What is required> The line containing "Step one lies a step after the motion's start" and every line after it, through the last one below: output exactly these and nothing else.

Collected data>
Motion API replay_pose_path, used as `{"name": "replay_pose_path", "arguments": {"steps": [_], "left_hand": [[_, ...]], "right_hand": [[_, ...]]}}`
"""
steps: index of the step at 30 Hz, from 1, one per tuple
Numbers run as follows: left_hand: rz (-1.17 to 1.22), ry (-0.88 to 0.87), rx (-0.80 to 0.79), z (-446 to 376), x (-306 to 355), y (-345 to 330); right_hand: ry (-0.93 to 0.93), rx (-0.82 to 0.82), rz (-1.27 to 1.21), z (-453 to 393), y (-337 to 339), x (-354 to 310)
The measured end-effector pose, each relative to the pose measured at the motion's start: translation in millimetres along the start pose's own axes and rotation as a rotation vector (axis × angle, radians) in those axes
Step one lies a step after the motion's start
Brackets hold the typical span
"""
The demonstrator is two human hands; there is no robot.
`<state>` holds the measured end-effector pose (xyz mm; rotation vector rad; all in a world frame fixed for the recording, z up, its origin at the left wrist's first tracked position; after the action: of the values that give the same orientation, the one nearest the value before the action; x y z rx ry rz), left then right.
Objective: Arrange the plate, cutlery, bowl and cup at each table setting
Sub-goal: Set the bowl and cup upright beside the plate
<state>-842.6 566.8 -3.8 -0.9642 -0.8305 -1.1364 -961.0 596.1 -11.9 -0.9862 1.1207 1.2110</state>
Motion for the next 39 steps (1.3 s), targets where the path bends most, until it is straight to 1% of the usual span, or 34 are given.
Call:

Written answer>
Step one lies a step after the motion's start
Brackets hold the typical span
"""
The demonstrator is two human hands; there is no robot.
`<state>` holds the measured end-effector pose (xyz mm; rotation vector rad; all in a world frame fixed for the recording, z up, its origin at the left wrist's first tracked position; after the action: of the values that give the same orientation, the one nearest the value before the action; x y z rx ry rz), left then right.
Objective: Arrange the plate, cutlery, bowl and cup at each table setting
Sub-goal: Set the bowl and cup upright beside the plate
<state>-842.6 566.8 -3.8 -0.9642 -0.8305 -1.1364 -961.0 596.1 -11.9 -0.9862 1.1207 1.2110</state>
Motion for the next 39 steps (1.3 s), targets where the path bends most, until it is straight to 1% of the usual span, or 34 are given.
Call:

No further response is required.